Tracking API Client

The tracking API enables data scientists and engineers to track experiments, package code, and share models, making it easier to reproduce and collaborate on ML projects.

Installation

Install it via pip using

pip install oip-tracking-client

Library Import

Add the following import statement to your Python code to gain access to the TrackingClient class from the client library:

from oip_tracking_client.tracking import TrackingClient

Initialization

To interact with the tracking server, you need to initialize the client as follow:

api_host = "<API_HOST>"
api_key = "<API_KEY>"
workspace_name = "<TARGET_WORKSPACE_NAME>"
TrackingClient.connect(api_host, api_key, workspace_name)

api_host (str, required): Replace <API_HOST> with the hostname of the API server.
api_key (str, required): Replace <API_KEY> with your API Key.
workspace_name (str, required): Replace <TARGET_WORKSPACE_NAME> with the name of the workspace you aim to connect to. This workspace should already exist on the platform's user interface (UI).

Experiment Setting

After initializing the client, specify the experiment you wish to track:

experiment_name = "<TARGET_EXPERIMENT_NAME>"
TrackingClient.set_experiment(experiment_name)

experiment_name (str, required): Replace <TARGET_EXPERIMENT_NAME> with the name of the experiment you want to track. If the experiment does not exist, it will be created. See also: Experiment UI.

Compatibility with mlflow for the tracking

The Open Innovation TrackingClient is built around the MLflow client and provides extra features.
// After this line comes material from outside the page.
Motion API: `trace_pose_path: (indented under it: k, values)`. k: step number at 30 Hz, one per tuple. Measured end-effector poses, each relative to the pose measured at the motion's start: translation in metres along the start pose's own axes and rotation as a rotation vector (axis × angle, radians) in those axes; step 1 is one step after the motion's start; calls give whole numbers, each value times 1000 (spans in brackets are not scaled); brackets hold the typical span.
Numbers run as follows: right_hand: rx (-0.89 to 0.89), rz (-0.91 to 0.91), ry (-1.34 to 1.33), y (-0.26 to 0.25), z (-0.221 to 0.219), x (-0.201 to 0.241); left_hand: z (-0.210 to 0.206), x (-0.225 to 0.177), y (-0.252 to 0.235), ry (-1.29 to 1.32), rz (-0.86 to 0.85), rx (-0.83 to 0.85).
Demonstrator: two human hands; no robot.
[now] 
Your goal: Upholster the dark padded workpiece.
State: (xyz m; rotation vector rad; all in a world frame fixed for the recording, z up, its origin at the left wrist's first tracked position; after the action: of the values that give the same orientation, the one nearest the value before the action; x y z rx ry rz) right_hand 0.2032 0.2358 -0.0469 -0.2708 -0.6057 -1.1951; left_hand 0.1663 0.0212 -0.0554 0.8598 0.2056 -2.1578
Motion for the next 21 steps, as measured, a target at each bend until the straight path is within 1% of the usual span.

All the functions of MLflow are accessible through the TrackingClient. For a comprehensive understanding of MLflow, its various features, and its usage, refer to the official MLflow documentation . For instance:

TrackingClient.autolog() is equivalent to mlflow.autolog()

Tracking Experiments

Once you've set up your experiment, you can take advantage of the Open Innovation TrackingClient's Auto-tracking feature. This feature allows automatic logging of parameters, metrics, and models during training without the need for explicit log statements. The code provided in the next section demonstrates the initial setup with Auto-tracking enabled.

In the code provided below, you'll see how to enable Auto-tracking and set up your experiment for tracking.

from sklearn.model_selection import train_test_split
from sklearn.datasets import load_diabetes
from sklearn.ensemble import RandomForestRegressor

api_host = "<API_HOST>"
api_key = "<API_KEY>"
workspace_name = "<TARGET_WORKSPACE_NAME>"
experiment_name = "<EXPERIMENT_NAME>"

TrackingClient.connect(api_host, api_key, workspace_name)
TrackingClient.set_experiment(experiment_name)

with TrackingClient.start_run():

    TrackingClient.set_run_name("YOUR_RUN_NAME")

    TrackingClient.autolog()

    db = load_diabetes()
    X_train, X_test, y_train, y_test = train_test_split(db.data, db.target)

    # Create and train models.
    rf = RandomForestRegressor(n_estimators=10, max_depth=6, max_features=3)
    rf.fit(X_train, y_train)

# Use the model to make predictions on the test dataset.
predictions = rf.predict(X_test)

Manual Model Logging

While the TrackingClient.autolog() function provides automatic logging for many libraries, there may be occasions where manual logging is either necessary or preferred.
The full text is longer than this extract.